That shouldn’t be a tough sell to the other disease-tracking departments. Electronic interfaces with labs lead not only to better reporting but also to streamlining staff. Kaiser’s electronic transmission of hepatitis B and C results alone has eliminated the work of at least 1.5 clerical full-time equivalent employees, according to Dr. Dassey.

LA County Health Department’s dozen hospital laboratories and the Public Health Laboratory are next to receive electronic interfaces. Dr. Dassey has also received inquiries from Unilab and other commercial labs interested in electronic reporting. Now that the laboratory interface has been field-tested at Kaiser, Stephen Atlas of Atlas Development Corp. estimates it will take other labs a maximum of six weeks to configure their data and software to report electronically to ACDC.

"All they have to do is filter out nonreportable diseases and modify their HL7 messaging format to meet the specifications set by the Centers for Disease Control," Atlas says.

ACDC has allocated $10,000 to $15,000 to assist each lab with the development cost and will pay the minimal cost for the hardware. "In the next two to three years, we hope to add three to four more labs," says project manager Culver.

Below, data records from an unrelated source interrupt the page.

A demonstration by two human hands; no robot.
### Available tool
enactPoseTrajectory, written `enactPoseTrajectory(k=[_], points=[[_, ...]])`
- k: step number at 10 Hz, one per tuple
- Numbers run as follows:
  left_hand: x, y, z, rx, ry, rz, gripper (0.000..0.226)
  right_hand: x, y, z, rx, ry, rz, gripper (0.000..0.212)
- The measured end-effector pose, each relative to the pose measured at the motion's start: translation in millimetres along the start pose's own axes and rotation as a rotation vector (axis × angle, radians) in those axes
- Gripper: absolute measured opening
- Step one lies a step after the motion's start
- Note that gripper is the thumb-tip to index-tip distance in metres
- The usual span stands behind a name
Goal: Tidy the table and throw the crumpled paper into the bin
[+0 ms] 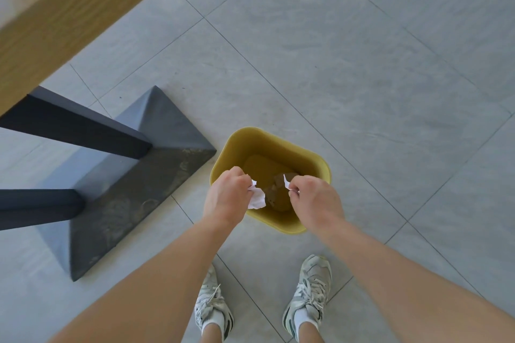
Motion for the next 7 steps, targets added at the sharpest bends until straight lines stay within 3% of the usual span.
enactPoseTrajectory(k=[1, 3, 7], points=[[1.0, 3.8, 0.2, 0.004, -0.007, -0.048, 0.016, -4.2, 2.4, 0.7, 0.013, 0.023, 0.002, 0.012], [1.7, -1.0, 1.2, -0.007, 0.012, -0.126, 0.040, -4.2, -0.8, 2.7, 0.031, 0.023, -0.032, 0.030], [-3.0, -6.4, 2.0, 0.056, 0.170, -0.091, 0.057, 2.5, -5.3, 4.3, 0.011, -0.014, -0.014, 0.035]])
Point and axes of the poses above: each hand's wrist, its own y-axis towards the middle knuckle, its own x-axis out of the back of the hand, z = x × y, the point moved 4 cm from there along y, towards the middle knuckle, and after that the axes turned 5 degrees about z, right-handed, at the moved point
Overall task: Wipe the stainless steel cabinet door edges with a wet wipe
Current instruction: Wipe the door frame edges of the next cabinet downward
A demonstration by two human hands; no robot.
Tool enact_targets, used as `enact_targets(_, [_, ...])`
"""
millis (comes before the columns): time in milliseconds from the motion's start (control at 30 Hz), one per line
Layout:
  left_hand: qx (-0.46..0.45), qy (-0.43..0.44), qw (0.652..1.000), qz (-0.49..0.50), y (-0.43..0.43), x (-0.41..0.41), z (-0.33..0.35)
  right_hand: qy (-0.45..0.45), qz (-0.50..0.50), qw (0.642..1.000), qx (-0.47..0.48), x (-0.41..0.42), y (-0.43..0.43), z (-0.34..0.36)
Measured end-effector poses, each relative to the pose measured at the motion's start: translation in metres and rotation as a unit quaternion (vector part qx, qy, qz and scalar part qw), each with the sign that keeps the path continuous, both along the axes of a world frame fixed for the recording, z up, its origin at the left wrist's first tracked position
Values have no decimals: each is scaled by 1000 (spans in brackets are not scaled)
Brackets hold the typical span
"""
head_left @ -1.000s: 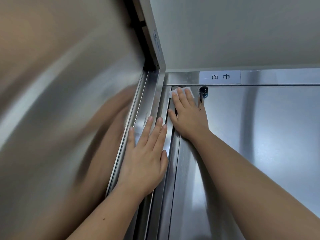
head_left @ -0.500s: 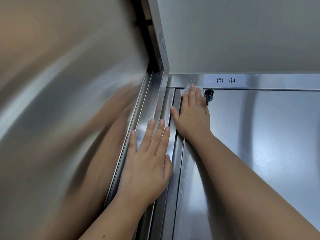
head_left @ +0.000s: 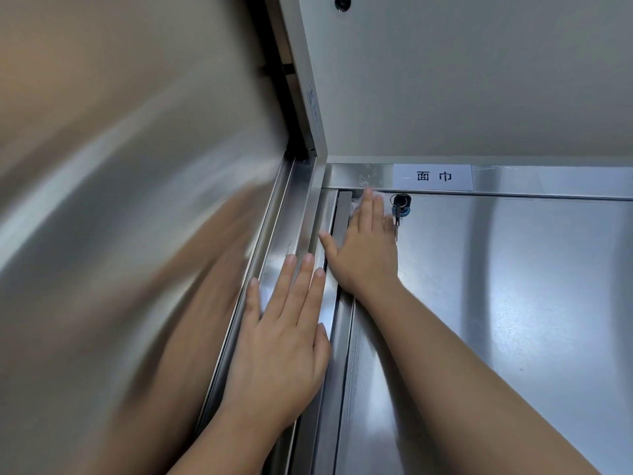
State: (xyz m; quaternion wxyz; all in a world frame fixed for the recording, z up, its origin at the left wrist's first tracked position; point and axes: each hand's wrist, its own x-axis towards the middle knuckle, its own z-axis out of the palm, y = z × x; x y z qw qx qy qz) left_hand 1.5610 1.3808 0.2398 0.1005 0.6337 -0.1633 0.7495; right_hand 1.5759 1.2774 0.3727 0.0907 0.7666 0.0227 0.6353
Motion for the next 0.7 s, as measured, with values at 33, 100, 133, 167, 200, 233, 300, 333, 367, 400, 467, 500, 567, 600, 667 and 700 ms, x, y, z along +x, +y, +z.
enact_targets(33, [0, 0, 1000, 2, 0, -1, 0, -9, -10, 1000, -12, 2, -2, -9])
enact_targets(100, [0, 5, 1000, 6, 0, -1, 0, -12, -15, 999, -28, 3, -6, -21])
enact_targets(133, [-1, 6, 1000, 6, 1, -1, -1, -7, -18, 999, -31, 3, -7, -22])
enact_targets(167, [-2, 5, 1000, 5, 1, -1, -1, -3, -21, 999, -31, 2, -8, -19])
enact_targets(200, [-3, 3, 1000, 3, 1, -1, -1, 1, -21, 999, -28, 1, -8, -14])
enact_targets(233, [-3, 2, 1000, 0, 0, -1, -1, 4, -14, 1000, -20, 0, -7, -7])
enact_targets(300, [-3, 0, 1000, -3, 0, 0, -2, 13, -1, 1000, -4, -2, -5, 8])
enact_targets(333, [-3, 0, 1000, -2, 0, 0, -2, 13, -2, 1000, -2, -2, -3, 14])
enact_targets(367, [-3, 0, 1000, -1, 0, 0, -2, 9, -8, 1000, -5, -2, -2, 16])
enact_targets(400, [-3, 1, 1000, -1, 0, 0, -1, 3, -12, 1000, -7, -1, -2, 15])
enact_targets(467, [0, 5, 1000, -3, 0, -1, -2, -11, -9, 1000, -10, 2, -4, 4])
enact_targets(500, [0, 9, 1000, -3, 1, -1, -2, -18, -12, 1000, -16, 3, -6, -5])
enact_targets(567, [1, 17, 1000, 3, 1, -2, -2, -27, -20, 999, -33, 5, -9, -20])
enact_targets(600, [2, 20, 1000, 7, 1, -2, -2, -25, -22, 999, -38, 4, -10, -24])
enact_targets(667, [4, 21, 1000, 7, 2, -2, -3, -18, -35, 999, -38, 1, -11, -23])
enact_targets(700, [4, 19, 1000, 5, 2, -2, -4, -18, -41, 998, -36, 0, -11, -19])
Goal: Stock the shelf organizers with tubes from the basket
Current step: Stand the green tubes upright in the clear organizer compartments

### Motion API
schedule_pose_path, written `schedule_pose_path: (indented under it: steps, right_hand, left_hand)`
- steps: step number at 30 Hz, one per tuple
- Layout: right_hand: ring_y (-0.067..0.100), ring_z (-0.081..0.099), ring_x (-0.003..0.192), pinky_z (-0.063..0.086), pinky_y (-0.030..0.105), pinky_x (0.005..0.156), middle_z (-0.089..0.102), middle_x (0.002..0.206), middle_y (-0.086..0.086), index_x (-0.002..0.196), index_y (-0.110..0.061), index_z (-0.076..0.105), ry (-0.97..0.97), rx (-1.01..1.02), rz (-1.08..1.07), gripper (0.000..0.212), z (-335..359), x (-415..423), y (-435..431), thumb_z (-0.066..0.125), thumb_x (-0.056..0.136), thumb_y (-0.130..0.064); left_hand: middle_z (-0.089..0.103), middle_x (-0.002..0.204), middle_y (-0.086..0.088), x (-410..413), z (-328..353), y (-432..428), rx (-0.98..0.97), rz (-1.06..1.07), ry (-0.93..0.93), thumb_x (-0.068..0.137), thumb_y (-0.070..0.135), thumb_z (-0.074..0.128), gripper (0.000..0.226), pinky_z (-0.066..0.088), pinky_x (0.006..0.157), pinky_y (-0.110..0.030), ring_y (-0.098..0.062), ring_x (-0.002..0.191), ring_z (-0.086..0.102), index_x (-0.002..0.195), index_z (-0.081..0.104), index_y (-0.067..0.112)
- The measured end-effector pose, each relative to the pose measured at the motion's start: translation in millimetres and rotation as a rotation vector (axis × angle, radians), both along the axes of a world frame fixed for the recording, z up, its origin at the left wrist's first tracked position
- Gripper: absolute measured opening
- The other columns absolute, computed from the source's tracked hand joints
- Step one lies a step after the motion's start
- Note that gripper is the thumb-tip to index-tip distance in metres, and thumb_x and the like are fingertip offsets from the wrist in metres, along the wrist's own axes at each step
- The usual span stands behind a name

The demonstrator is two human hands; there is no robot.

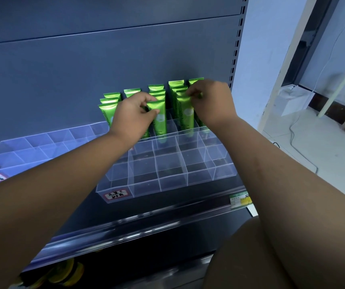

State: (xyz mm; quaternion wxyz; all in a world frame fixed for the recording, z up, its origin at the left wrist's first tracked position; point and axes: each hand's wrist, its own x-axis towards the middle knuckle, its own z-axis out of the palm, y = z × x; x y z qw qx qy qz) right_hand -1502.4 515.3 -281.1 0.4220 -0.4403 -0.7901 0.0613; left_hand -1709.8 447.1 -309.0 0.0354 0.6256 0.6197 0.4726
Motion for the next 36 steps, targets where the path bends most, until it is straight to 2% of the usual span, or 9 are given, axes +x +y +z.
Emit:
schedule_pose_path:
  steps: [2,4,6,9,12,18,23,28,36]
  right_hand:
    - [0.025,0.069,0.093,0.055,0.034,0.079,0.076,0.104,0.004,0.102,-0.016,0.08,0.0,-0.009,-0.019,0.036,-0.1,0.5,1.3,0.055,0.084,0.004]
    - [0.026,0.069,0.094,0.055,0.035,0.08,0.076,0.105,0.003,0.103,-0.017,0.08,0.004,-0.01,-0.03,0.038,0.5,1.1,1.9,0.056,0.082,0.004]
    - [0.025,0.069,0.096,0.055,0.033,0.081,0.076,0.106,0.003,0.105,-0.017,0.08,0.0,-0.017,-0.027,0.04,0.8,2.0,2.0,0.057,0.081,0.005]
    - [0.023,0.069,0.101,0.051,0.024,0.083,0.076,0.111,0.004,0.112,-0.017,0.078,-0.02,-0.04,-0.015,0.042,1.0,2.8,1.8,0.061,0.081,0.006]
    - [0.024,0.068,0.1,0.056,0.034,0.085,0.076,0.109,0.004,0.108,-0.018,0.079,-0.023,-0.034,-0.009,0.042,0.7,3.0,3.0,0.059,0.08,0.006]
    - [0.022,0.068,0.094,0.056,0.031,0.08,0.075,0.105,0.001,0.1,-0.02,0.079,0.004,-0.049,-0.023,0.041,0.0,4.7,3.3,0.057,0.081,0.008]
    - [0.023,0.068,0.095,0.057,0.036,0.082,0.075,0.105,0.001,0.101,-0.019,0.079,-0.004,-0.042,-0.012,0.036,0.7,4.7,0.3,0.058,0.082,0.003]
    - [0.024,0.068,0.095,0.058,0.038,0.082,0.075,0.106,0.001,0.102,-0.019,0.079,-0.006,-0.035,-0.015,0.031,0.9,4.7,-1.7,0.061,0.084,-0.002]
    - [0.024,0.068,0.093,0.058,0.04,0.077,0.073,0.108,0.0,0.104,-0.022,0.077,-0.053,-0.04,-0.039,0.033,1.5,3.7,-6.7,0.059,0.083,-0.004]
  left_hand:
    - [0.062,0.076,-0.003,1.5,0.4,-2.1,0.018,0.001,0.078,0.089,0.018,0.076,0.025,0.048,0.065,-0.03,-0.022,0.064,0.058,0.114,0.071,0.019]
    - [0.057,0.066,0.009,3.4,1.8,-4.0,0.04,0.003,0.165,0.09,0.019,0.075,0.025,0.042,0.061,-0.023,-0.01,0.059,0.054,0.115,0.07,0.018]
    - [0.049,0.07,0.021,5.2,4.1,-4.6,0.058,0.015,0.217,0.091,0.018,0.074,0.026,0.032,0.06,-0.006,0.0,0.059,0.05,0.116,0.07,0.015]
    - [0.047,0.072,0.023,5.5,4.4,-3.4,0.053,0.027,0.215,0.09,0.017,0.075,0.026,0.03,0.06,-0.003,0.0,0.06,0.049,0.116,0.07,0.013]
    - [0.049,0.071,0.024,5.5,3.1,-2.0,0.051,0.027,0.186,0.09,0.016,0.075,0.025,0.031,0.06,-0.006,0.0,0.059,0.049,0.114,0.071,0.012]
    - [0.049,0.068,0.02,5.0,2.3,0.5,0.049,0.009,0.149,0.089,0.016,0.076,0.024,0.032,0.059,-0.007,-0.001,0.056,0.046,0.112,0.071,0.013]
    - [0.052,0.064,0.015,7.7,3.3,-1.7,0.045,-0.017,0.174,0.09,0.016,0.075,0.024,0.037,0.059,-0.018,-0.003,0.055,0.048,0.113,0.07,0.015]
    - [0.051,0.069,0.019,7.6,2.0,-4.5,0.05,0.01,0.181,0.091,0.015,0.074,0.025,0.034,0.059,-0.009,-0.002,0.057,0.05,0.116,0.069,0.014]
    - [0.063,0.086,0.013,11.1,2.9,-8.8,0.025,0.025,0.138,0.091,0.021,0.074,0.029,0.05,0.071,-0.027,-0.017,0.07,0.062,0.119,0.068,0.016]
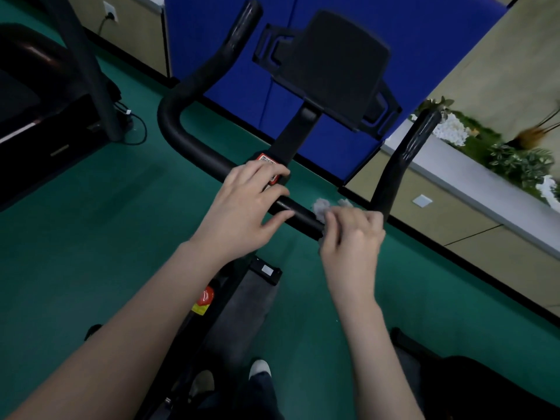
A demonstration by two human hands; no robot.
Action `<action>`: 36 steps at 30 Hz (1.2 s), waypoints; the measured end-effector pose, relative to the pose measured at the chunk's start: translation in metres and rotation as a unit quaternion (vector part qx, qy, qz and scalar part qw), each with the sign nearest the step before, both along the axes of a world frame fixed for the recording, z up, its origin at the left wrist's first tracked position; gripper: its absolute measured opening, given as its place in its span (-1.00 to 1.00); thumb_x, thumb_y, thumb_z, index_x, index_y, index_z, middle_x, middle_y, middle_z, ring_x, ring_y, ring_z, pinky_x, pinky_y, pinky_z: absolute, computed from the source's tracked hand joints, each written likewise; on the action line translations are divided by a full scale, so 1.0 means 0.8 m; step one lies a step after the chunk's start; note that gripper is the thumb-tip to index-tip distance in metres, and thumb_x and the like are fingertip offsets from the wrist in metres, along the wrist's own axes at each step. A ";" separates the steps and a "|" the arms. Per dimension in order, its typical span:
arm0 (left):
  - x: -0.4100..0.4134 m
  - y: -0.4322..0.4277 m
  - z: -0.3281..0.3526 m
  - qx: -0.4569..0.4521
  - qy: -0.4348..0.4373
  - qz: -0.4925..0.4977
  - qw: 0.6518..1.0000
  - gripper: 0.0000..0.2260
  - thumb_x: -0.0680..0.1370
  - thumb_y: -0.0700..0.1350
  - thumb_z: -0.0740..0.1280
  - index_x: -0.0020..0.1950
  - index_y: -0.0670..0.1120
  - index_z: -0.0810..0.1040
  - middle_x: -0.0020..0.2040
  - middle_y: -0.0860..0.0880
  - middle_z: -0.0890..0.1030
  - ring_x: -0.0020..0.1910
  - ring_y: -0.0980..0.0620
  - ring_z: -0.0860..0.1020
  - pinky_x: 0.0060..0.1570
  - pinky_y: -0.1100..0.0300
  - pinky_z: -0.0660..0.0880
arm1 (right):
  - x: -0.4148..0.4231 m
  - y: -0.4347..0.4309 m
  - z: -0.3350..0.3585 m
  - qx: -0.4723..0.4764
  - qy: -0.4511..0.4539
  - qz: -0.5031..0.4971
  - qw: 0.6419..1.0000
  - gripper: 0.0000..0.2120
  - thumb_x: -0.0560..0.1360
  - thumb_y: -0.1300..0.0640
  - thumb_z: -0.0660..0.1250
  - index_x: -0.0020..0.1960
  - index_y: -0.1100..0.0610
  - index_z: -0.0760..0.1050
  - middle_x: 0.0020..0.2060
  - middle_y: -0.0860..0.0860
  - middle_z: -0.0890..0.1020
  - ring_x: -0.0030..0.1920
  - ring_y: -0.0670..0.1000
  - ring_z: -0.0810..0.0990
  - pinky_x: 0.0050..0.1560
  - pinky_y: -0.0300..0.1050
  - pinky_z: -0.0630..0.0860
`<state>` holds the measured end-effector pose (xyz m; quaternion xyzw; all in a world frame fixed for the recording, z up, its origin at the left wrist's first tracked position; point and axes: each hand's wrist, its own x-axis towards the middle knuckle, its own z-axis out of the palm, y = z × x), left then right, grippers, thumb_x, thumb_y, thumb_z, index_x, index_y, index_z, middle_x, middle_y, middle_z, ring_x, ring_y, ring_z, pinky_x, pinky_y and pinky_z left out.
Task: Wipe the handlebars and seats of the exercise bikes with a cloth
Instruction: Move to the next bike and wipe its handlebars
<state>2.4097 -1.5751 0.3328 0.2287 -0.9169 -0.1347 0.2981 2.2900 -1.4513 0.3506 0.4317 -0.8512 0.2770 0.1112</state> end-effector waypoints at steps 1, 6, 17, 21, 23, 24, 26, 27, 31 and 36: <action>0.000 -0.001 0.000 -0.002 -0.002 0.001 1.000 -0.72 0.51 0.05 0.32 0.07 -0.12 0.59 0.25 -0.03 0.49 0.30 -0.06 0.36 0.29 0.06 0.20 | 0.006 -0.002 -0.002 -0.008 0.004 0.010 1.000 -0.90 0.53 0.25 0.32 -0.07 0.20 0.62 -0.14 0.05 0.65 -0.07 0.08 0.38 -0.12 -0.13 0.17; 0.002 -0.002 -0.002 -0.004 -0.015 -0.011 1.000 -0.71 0.51 0.06 0.32 0.10 -0.10 0.59 0.28 -0.03 0.48 0.32 -0.05 0.34 0.30 0.05 0.20 | -0.011 0.020 0.003 0.008 0.023 -0.001 1.000 -0.90 0.55 0.23 0.32 -0.04 0.18 0.62 -0.12 0.06 0.66 -0.08 0.03 0.33 -0.13 -0.16 0.10; 0.005 -0.004 -0.002 -0.020 -0.022 -0.019 0.999 -0.69 0.50 0.08 0.31 0.12 -0.10 0.57 0.29 -0.03 0.47 0.31 -0.06 0.35 0.28 0.04 0.21 | -0.022 0.003 0.005 0.031 -0.012 0.013 0.999 -0.82 0.59 0.17 0.23 -0.04 0.18 0.60 -0.13 0.08 0.64 -0.04 0.10 0.37 -0.05 -0.08 0.23; 0.004 -0.005 -0.002 -0.014 -0.024 -0.019 0.999 -0.69 0.51 0.07 0.29 0.12 -0.10 0.57 0.29 -0.02 0.47 0.30 -0.05 0.35 0.28 0.06 0.20 | 0.005 0.042 -0.026 -0.217 -0.009 -0.081 0.973 -0.85 0.54 0.27 0.30 0.07 0.26 0.58 0.00 0.02 0.61 0.00 0.02 0.45 0.07 -0.31 0.36; 0.005 -0.004 -0.001 -0.009 -0.027 -0.022 0.999 -0.71 0.53 0.04 0.28 0.13 -0.10 0.57 0.30 -0.02 0.47 0.31 -0.04 0.34 0.29 0.07 0.19 | 0.018 0.053 -0.044 -0.351 -0.146 -0.199 0.903 -0.82 0.57 0.24 0.28 0.15 0.23 0.53 0.08 0.04 0.58 0.11 0.02 0.53 0.18 -0.26 0.45; 0.006 -0.005 0.000 -0.005 -0.028 -0.025 0.999 -0.72 0.54 0.01 0.26 0.14 -0.10 0.57 0.30 -0.02 0.46 0.31 -0.04 0.33 0.30 0.07 0.18 | 0.025 0.054 -0.051 -0.395 -0.244 -0.259 0.847 -0.82 0.58 0.21 0.27 0.17 0.17 0.51 0.08 0.03 0.58 0.13 -0.01 0.56 0.21 -0.18 0.49; 0.008 -0.005 0.003 0.008 -0.029 -0.033 0.999 -0.72 0.56 -0.05 0.19 0.16 -0.11 0.57 0.31 -0.02 0.45 0.33 -0.04 0.31 0.32 0.06 0.16 | 0.036 0.053 -0.063 -0.437 -0.434 -0.309 0.725 -0.82 0.60 0.17 0.24 0.18 0.14 0.49 0.03 -0.02 0.61 0.04 -0.07 0.62 0.08 -0.17 0.58; 0.009 -0.005 0.004 0.015 -0.031 -0.037 0.999 -0.70 0.57 -0.06 0.15 0.18 -0.12 0.57 0.32 -0.02 0.45 0.34 -0.03 0.30 0.33 0.06 0.16 | 0.039 0.048 -0.066 -0.453 -0.509 -0.296 0.669 -0.81 0.60 0.19 0.24 0.19 0.17 0.49 -0.01 -0.01 0.62 -0.05 -0.09 0.65 -0.04 -0.23 0.61; 0.011 -0.007 0.008 0.025 -0.034 -0.053 0.998 -0.74 0.60 -0.15 0.16 0.20 -0.13 0.56 0.34 -0.03 0.43 0.35 -0.03 0.27 0.33 0.07 0.12 | 0.054 0.013 -0.060 -0.458 -0.656 -0.221 0.557 -0.74 0.54 0.31 0.29 0.22 0.29 0.48 -0.02 0.11 0.64 -0.17 -0.04 0.67 -0.17 -0.22 0.61; 0.016 -0.013 0.013 0.074 -0.026 -0.083 0.993 -0.76 0.60 -0.22 0.20 0.22 -0.12 0.56 0.37 0.00 0.40 0.37 0.03 0.22 0.32 0.15 0.06 | 0.082 -0.035 -0.046 -0.418 -0.718 -0.118 0.544 -0.81 0.54 0.41 0.24 0.13 0.35 0.50 -0.10 0.15 0.62 -0.16 0.00 0.62 -0.10 -0.18 0.60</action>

Although Atlas’ LabWorks can translate labs’ internal test result codes into LOINC and SNOMED, Dr. Dassey is looking for laboratory partners that have already mapped their codes to the universal identifiers. "As long as labs keep current with these standards, they should be able to send their data anywhere without making changes to it," Dr. Dassey says.

To get more health care providers to report their patients’ communicable diseases, ACDC will pilot Internet reporting for 10 infection control practitioners this month. If physicians are receptive to Web-based reporting, ACDC plans to offer the option to the more than 30,000 physicians in the county, provided the physicians have Internet access in their offices and the measures to secure the Web site aren’t too costly for the county or too onerous for the users.

For now, however, Dr. Dassey would be happy with better reporting by labs. "At least if I get the lab report, I can call the doctor and ask for her impressions," he says.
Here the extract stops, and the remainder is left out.